341x Faster: Optimizing a Rust Vector Database to Top-7 on ANN-Benchmarks


I built a vector database in Rust with a Python API and benchmarked its HNSW search engine against every implementation on ann-benchmarks.com. It started at 52 queries per second on SIFT-1M — the standard benchmark dataset from Aumüller et al. (2020). After 11 optimizations, two bug fixes, and one embarrassing measurement error, it does 17,746 QPS — projected top-7 on the ann-benchmarks SIFT leaderboard and the highest-ranked pure Rust implementation.

The full progression:

StageQPSRecall@10Multiplier
HashMap baseline520.991x
Integer indexing6480.9912.5x
AVX2/FMA SIMD1,8340.9935x
Bug fixes + algorithmic2,6860.99552x
AVX-512 + all optimizations17,7460.786341x

The headline 341x comes from the lowest-recall (ef=10) operating point, where QPS is highest. At matched recall (~0.995), the optimization is 62x; at 0.999 recall it’s 34x. Full curve below. All CPU benchmarks on AWS r6i.16xlarge (Intel Xeon Ice Lake, 64 vCPU, AVX-512) — the same hardware and single-threaded configuration used by ann-benchmarks.com. The PR is submitted.


The starting point

arrwDB is a vector database with a FastAPI frontend and a Rust core exposed via PyO3. The HNSW index — implementing the algorithm from Malkov & Yashunin (2020) — stored vectors in HashMap<String, Vec<f32>> and graph nodes in HashMap<String, HNSWNode>. Every neighbor visit during search required a string clone, a hash computation, and an RwLock acquisition.
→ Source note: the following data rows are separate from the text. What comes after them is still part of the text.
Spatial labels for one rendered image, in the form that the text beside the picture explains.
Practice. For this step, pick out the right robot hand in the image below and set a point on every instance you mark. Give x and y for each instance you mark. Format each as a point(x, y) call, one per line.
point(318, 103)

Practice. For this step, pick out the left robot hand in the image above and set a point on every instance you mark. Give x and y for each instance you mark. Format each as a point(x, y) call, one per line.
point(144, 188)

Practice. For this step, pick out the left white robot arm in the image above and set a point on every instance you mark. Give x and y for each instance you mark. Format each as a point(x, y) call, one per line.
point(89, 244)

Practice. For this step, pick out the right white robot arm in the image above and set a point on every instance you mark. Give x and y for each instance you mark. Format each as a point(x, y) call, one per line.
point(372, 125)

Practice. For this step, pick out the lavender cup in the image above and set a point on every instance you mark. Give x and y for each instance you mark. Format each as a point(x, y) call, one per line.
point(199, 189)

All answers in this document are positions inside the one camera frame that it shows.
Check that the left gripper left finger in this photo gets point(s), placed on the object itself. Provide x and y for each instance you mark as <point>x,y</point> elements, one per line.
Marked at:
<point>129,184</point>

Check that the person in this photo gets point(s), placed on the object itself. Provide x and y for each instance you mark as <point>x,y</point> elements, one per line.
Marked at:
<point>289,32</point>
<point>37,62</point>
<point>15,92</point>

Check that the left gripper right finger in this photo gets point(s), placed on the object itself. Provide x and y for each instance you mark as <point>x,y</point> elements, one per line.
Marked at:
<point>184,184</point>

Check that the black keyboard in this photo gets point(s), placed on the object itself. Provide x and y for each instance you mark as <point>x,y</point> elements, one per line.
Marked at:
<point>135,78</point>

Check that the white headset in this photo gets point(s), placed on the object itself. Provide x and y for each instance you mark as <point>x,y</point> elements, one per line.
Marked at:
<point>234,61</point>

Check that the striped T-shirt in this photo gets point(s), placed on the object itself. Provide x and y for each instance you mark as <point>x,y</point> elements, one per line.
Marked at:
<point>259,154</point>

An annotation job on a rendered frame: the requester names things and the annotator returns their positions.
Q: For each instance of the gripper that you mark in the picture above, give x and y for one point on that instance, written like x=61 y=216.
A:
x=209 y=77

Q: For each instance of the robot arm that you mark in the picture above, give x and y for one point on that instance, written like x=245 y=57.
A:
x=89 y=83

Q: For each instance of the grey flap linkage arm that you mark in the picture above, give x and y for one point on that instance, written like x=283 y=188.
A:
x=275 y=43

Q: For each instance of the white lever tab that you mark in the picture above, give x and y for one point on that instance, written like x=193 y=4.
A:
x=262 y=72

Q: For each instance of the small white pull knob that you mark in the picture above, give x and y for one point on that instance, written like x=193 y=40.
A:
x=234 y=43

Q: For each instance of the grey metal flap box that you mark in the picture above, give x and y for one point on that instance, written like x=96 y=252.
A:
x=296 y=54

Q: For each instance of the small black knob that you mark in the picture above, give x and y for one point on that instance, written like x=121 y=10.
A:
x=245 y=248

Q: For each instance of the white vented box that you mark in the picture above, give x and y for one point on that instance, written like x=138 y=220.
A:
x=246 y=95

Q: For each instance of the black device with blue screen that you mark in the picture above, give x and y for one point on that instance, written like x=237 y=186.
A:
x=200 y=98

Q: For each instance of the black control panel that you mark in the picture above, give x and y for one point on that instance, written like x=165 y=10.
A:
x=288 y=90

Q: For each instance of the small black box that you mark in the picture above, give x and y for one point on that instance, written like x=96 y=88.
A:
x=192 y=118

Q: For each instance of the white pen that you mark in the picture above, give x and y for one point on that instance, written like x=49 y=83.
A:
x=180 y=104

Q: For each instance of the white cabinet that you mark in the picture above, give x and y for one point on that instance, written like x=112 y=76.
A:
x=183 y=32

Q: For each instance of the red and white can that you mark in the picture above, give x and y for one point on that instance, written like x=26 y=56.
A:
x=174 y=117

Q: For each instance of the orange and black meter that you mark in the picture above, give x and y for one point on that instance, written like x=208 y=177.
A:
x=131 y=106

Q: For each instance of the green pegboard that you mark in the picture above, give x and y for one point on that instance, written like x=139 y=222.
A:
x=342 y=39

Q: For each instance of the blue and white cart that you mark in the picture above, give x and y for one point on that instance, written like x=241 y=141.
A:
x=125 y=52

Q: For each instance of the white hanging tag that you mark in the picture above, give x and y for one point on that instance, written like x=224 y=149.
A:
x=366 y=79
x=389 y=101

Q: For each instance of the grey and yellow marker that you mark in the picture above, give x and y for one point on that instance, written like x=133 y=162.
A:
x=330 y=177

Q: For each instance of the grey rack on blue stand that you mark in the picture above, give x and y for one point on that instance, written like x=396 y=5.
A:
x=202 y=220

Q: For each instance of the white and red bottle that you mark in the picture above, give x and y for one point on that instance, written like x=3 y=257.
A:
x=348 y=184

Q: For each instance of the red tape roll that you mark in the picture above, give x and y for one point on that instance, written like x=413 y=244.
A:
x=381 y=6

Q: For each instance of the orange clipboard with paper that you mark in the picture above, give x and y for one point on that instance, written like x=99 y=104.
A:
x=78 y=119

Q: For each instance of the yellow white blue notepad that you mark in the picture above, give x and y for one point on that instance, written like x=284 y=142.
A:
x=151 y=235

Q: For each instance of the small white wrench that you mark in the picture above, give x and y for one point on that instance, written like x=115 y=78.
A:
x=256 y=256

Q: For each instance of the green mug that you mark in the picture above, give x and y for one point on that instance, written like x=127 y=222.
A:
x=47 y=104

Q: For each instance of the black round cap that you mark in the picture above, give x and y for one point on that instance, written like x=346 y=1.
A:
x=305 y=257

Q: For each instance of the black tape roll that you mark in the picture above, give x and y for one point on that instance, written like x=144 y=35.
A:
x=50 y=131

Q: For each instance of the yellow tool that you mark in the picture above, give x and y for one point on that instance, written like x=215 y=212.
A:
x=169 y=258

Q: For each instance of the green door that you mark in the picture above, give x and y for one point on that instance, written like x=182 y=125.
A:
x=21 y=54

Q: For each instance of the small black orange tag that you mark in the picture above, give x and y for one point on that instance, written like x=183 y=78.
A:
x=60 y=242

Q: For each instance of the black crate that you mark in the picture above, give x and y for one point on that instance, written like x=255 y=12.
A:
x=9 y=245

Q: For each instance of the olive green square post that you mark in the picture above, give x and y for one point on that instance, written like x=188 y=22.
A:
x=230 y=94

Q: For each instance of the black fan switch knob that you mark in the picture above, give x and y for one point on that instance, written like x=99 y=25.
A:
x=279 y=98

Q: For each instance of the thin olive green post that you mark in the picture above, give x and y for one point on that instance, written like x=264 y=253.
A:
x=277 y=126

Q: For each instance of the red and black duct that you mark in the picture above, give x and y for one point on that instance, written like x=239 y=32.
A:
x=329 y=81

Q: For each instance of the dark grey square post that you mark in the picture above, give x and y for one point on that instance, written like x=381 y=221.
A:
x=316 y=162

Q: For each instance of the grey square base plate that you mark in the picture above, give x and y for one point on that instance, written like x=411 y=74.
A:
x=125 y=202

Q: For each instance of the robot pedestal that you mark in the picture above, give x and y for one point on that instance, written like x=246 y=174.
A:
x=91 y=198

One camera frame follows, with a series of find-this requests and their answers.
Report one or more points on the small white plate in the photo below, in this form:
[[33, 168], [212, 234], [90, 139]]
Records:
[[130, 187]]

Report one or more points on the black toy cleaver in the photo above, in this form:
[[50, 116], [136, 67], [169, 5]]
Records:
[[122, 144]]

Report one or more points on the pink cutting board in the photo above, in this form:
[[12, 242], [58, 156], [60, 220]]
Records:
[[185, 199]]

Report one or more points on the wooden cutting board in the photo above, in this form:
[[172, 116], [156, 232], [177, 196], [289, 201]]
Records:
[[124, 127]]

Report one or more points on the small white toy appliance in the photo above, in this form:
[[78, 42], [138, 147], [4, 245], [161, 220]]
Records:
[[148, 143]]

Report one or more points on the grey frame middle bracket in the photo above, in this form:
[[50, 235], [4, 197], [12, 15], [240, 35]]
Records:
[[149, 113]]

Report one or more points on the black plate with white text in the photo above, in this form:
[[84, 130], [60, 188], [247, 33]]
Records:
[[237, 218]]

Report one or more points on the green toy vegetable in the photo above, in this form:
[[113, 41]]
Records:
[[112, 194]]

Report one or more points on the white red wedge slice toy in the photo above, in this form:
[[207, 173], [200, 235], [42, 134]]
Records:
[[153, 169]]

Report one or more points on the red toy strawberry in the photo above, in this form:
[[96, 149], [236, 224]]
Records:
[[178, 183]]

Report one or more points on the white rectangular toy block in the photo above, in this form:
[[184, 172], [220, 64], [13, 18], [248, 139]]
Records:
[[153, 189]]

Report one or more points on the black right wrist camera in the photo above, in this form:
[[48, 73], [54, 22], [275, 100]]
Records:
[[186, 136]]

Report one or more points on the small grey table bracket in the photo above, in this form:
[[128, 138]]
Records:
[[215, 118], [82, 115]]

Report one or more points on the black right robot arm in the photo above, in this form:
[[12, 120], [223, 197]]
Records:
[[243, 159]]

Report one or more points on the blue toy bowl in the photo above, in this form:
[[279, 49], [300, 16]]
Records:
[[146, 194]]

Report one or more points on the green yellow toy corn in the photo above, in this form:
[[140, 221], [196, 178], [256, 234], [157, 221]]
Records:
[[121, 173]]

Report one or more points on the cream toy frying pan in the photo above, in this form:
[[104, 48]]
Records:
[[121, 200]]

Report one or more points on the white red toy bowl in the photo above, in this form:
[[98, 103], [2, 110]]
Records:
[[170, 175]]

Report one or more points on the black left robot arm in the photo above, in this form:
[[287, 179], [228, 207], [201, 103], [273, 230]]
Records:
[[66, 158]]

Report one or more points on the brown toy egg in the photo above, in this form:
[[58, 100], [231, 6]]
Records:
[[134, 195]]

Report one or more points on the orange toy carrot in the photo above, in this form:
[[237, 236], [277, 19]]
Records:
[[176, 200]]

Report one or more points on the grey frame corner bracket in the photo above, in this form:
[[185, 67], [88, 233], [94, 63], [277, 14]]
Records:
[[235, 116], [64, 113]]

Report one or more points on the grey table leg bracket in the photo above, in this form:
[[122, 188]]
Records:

52 QPS on SIFT-1M (1M vectors, 128 dimensions). For context, hnswlib — the reference C++ HNSW implementation — does thousands.


Phase 1: Low-hanging fruit (52 → 1,834 QPS)

Integer indexing (12.5x)

Replaced all HashMaps with contiguous arrays. Vectors became a flat Vec<f32> indexed by usize. Graph neighbors became Vec<Vec<usize>>. String-to-integer mapping happens once at the PyO3 boundary, never in the search loop.

52 → 648 QPS.

Explicit AVX2/FMA intrinsics (2.8x)

The distance computation hot path went through three stages: naive iterator .zip().map().sum(), then 8-wide unrolled scalar with 4 independent accumulators (auto-vectorized), then explicit _mm256_fmadd_ps intrinsics. The final version processes 32 floats per loop iteration with fused multiply-add — the same technique documented in Intel’s optimization manual for throughput-bound workloads. A function pointer set at construction time eliminates per-call match metric dispatch. Bounds checks on neighbor and alive arrays are eliminated with get_unchecked.

648 → 1,834 QPS.

What didn’t work

OptimizationExpectedActualWhy
Co-located memory layout+10-15%-10%At 128d, each node spans 14 cache lines. Prefetching 2 only warms the neighbor list + 20% of the vector. Separate contiguous storage lets the hardware sequential prefetcher handle vector reads.
Visited array L1 prefetch+5%-10%The 2MB visited array (u16 for 1M entries) fits in L2. Forcing entries to L1 evicted vector data from L1 cache.
Cached greedy distance+3-5%noiseEffect invisible in ~12% cloud VM variance on GCP.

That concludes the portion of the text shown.